▸ Work to be completed
Gather each line in the entries that includes the string "wrist".

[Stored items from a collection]
§ §

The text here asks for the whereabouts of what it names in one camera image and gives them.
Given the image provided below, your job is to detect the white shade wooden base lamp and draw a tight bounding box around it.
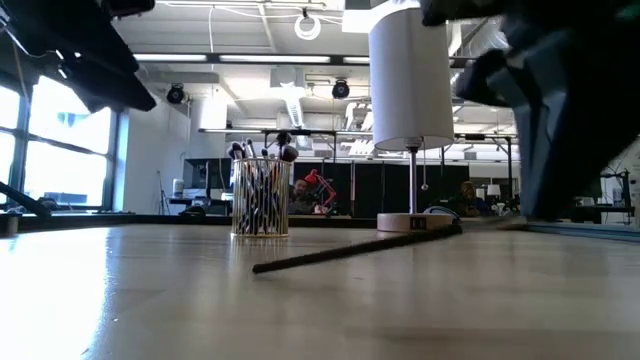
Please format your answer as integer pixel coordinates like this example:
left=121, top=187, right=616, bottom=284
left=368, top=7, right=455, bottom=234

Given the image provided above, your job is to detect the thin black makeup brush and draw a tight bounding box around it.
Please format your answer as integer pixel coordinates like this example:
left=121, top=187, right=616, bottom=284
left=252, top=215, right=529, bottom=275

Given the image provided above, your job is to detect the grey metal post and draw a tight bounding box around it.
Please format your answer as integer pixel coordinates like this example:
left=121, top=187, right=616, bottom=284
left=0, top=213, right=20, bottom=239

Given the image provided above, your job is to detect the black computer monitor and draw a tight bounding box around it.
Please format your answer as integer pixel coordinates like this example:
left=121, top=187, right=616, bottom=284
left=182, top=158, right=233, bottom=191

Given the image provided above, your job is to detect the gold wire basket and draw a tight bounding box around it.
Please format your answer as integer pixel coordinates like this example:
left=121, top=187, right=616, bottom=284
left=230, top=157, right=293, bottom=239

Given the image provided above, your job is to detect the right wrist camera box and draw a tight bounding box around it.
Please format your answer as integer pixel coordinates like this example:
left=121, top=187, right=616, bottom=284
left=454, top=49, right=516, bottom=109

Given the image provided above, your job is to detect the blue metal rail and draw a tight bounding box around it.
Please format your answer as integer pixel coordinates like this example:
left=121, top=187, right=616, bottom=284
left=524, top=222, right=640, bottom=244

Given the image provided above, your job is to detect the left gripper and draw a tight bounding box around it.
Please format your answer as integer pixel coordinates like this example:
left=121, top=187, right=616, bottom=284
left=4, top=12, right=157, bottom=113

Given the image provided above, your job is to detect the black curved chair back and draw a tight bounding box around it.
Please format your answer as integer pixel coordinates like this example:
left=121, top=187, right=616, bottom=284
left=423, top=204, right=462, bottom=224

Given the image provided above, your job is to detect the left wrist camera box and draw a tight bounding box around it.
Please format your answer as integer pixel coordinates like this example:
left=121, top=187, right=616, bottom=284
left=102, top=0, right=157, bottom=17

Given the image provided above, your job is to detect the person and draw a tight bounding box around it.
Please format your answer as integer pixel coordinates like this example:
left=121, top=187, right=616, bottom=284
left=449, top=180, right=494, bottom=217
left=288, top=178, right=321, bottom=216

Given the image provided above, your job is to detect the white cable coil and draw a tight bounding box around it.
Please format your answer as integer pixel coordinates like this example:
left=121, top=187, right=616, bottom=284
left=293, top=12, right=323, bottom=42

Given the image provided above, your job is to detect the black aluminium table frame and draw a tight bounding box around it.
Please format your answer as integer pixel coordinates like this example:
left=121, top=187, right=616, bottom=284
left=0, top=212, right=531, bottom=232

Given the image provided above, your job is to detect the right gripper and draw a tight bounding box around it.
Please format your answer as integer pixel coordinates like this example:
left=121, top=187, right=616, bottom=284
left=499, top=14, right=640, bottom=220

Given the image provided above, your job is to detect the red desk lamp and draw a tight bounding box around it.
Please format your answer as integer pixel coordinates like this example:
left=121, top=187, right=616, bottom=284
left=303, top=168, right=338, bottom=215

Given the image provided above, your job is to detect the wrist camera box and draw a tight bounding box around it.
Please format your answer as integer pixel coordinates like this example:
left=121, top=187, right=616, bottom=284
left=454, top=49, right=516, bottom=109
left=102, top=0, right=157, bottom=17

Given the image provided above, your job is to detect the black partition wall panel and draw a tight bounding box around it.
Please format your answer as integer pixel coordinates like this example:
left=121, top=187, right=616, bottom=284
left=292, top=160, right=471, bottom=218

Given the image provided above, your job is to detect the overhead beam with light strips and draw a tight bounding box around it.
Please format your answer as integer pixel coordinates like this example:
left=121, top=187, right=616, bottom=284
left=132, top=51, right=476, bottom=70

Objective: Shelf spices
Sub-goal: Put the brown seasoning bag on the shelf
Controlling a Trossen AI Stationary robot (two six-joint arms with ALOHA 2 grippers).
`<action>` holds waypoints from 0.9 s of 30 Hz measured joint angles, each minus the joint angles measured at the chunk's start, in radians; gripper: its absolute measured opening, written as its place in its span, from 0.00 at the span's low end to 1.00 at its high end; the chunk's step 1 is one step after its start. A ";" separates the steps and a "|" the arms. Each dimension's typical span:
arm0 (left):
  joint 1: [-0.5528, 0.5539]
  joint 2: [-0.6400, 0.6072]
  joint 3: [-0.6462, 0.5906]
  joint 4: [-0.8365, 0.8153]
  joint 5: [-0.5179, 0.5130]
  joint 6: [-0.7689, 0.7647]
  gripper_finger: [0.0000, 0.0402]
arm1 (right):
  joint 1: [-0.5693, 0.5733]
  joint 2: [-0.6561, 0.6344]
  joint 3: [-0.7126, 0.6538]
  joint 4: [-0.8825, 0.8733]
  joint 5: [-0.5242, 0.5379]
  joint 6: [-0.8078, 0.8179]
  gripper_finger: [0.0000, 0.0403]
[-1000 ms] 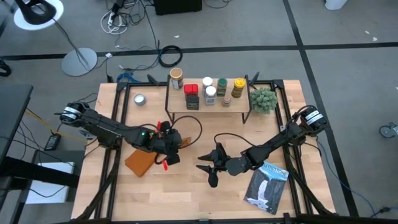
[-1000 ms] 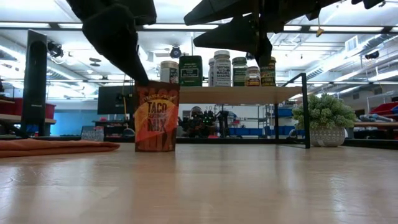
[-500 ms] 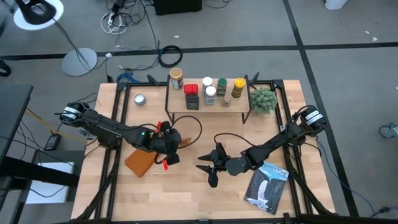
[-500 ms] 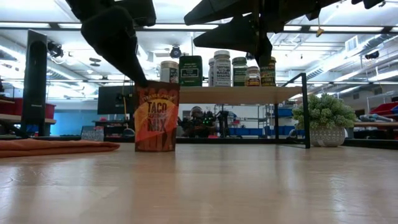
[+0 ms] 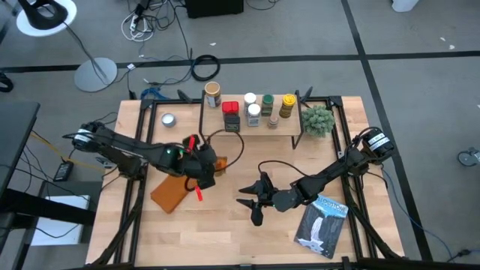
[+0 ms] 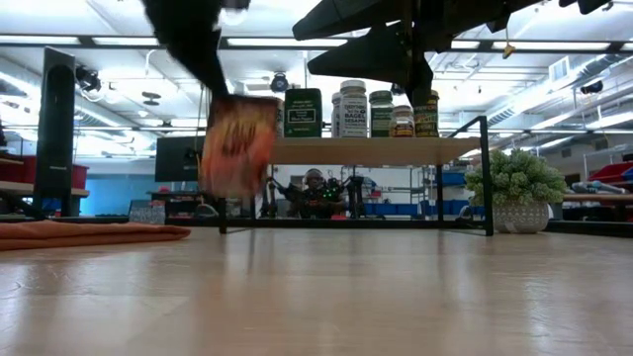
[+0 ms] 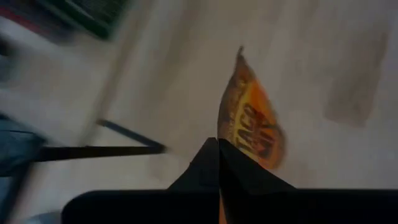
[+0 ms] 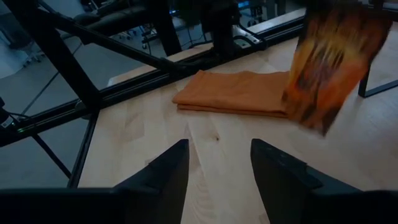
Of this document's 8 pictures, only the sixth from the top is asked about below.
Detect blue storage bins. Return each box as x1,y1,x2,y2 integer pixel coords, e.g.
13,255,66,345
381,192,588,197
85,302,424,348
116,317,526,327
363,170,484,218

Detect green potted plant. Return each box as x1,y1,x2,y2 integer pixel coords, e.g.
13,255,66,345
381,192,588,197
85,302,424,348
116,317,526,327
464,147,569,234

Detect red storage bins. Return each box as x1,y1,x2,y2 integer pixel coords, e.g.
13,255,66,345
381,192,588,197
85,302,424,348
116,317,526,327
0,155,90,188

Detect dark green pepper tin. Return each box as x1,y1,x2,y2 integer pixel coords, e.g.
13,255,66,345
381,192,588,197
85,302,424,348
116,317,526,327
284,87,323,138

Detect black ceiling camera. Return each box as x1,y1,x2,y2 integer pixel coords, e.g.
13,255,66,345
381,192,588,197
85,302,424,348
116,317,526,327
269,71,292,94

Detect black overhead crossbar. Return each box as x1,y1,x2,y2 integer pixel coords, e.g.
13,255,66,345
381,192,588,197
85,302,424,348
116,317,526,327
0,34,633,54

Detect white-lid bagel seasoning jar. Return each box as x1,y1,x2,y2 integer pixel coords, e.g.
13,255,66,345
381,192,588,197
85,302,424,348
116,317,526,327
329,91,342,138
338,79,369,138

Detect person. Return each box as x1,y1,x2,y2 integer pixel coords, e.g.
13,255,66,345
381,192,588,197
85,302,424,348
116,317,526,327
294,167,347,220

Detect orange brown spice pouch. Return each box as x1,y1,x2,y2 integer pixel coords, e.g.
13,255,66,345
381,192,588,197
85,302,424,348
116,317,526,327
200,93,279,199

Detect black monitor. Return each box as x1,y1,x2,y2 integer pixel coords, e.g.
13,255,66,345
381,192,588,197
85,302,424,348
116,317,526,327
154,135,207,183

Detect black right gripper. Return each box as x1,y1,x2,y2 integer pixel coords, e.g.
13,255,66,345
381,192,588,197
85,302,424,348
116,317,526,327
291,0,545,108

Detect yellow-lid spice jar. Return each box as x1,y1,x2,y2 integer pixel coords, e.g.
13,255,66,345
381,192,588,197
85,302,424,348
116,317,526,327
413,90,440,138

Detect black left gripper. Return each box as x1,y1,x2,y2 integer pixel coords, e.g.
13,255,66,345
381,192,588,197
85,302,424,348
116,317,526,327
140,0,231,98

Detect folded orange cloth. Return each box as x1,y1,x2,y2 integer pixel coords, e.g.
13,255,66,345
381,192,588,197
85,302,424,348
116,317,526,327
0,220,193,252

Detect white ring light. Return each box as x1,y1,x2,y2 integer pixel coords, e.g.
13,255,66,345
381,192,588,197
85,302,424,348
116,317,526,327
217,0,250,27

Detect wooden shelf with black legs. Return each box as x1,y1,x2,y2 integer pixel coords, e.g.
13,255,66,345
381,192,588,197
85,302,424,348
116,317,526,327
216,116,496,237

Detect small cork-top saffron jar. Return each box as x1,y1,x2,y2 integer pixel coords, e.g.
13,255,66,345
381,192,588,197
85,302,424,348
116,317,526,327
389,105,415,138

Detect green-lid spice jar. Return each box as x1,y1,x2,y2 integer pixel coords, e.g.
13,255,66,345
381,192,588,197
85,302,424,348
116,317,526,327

§ §

▸ Task answer
Given the image provided above, your job is to detect the right wrist camera box and draw a tight bounding box around it.
Given the image provided above, your job is to detect the left wrist camera box and draw a tight bounding box around it.
Given the image provided above, your job is to detect the wrist camera box and draw a tight bounding box around it.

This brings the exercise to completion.